Requirement
Somewhere below are a line with "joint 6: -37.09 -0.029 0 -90" and a later line with "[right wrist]". Output exactly those lines and all lines between them.

Records from a dataset
>>>>>
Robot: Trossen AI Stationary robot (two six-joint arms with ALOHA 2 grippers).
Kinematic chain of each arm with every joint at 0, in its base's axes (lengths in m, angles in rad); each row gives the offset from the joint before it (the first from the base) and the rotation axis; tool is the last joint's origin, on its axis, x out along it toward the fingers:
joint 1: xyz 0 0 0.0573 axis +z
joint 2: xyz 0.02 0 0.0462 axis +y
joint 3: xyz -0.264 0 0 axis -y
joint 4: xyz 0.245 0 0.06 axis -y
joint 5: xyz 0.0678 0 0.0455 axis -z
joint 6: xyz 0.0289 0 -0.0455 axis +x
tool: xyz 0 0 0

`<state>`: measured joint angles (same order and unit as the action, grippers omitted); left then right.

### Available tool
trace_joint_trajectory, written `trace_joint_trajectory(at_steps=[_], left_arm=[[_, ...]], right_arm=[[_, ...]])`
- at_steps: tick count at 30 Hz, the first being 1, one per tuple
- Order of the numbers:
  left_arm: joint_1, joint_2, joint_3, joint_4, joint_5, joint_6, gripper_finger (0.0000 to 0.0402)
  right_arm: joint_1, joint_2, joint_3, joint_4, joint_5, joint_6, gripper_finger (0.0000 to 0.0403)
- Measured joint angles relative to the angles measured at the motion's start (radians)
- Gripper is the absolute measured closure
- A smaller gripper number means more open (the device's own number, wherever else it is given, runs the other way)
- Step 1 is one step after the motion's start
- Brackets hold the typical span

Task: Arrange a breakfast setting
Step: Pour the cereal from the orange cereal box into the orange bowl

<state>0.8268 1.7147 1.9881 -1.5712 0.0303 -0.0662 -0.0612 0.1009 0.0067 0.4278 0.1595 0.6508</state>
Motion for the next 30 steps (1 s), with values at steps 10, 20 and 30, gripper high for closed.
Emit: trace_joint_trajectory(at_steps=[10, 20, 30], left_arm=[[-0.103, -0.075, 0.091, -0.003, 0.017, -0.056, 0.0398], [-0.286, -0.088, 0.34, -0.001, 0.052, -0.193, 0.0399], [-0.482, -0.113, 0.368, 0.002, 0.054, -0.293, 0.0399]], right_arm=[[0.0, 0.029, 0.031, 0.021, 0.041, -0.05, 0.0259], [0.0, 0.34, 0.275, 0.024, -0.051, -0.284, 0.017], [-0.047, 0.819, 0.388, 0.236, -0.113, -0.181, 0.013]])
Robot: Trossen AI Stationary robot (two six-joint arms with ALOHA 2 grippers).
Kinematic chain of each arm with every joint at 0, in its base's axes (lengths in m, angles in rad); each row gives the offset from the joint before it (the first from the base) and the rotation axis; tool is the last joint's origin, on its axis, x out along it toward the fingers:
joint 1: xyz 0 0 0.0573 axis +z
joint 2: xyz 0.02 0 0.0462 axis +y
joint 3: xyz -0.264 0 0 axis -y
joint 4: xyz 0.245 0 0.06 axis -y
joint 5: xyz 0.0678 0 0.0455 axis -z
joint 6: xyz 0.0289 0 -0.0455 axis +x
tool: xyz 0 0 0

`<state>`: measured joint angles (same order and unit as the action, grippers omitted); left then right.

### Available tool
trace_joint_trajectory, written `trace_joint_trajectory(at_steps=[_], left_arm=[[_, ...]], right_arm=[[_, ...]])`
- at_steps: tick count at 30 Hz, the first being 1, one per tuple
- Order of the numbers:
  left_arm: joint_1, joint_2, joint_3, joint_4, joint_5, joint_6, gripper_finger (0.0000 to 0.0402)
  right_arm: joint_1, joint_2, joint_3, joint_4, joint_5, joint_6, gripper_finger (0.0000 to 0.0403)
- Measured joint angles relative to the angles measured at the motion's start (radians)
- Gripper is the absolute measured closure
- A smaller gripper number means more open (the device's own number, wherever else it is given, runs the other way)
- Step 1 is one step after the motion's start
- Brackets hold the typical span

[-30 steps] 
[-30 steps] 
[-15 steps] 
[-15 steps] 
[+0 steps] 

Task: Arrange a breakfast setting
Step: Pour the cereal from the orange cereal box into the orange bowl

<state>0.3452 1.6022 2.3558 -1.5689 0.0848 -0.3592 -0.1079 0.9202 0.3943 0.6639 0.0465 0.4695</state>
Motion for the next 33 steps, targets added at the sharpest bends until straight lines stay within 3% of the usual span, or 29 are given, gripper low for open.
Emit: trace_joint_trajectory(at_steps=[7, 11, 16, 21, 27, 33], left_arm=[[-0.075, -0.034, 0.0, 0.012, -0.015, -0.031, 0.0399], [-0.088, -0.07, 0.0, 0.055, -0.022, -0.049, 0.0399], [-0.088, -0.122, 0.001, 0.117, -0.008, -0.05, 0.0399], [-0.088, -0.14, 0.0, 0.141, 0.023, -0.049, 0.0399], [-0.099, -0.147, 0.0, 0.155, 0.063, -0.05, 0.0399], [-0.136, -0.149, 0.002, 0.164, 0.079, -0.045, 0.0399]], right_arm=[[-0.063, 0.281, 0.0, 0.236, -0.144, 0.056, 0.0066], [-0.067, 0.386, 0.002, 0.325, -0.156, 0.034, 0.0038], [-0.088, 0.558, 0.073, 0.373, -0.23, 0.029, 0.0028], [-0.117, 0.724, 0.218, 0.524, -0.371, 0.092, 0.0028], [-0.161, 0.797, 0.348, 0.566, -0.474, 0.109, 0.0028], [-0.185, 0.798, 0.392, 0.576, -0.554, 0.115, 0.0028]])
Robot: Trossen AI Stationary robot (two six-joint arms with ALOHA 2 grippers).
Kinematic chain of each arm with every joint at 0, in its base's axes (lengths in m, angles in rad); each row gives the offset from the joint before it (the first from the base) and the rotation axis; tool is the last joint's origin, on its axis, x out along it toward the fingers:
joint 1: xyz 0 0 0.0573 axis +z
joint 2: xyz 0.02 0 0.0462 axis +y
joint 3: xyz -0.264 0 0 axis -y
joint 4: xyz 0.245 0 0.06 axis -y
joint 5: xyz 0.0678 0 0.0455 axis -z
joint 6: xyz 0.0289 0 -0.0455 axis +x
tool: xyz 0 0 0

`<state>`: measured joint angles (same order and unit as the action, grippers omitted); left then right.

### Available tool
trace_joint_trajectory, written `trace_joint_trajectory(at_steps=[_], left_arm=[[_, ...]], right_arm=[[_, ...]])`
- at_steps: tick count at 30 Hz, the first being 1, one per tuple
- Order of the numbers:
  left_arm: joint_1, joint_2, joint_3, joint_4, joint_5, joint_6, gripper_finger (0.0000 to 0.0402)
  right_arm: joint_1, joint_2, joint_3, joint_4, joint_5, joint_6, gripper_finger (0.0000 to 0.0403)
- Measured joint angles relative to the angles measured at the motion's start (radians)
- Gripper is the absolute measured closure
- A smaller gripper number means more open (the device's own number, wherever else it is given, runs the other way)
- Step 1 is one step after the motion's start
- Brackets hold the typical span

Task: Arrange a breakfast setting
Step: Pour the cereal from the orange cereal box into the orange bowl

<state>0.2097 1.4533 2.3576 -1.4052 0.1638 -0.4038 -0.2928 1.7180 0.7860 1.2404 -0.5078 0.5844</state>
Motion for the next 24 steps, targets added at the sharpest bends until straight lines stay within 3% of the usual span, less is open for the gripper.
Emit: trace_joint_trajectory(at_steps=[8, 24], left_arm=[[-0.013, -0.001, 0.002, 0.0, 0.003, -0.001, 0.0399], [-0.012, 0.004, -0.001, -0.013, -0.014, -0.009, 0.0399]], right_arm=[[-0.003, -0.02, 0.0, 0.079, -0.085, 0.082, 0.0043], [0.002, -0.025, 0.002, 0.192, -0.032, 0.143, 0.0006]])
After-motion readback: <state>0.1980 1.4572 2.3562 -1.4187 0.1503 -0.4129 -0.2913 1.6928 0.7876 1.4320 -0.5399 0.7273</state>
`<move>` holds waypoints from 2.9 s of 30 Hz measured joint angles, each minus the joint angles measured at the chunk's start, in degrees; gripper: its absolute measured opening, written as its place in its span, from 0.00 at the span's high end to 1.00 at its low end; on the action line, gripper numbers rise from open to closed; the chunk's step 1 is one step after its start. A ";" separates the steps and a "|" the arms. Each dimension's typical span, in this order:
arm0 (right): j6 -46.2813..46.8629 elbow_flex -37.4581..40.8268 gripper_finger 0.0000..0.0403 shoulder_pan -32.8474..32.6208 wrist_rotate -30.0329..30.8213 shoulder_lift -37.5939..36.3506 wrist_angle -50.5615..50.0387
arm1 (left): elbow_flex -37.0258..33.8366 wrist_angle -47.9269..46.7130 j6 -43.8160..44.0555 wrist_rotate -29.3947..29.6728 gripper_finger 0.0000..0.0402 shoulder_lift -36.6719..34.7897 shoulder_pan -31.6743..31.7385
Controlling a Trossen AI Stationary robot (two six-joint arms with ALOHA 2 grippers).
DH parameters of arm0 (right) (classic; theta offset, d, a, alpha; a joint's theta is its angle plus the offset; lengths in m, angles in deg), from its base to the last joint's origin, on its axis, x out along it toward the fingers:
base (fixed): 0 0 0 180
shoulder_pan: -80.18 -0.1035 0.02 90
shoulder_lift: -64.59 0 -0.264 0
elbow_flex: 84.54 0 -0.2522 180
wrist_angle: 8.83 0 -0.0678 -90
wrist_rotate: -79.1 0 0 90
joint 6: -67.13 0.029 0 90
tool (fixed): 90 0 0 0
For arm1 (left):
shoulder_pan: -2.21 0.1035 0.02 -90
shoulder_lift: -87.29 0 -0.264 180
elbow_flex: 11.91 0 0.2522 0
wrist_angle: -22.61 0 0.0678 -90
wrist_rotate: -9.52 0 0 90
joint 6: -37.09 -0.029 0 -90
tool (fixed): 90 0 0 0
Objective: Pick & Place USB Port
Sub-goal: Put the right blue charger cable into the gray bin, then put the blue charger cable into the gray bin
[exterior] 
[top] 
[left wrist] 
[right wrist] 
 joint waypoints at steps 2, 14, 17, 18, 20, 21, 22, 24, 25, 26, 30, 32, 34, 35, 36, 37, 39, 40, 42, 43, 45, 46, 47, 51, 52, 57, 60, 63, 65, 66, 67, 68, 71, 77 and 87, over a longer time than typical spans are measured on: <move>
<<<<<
Task result
joint 6: -37.09 -0.029 0 -90
tool (fixed): 90 0 0 0
Objective: Pick & Place USB Port
Sub-goal: Put the right blue charger cable into the gray bin, then put the blue charger cable into the gray bin
[exterior] 
[top] 
[left wrist] 
[right wrist] 

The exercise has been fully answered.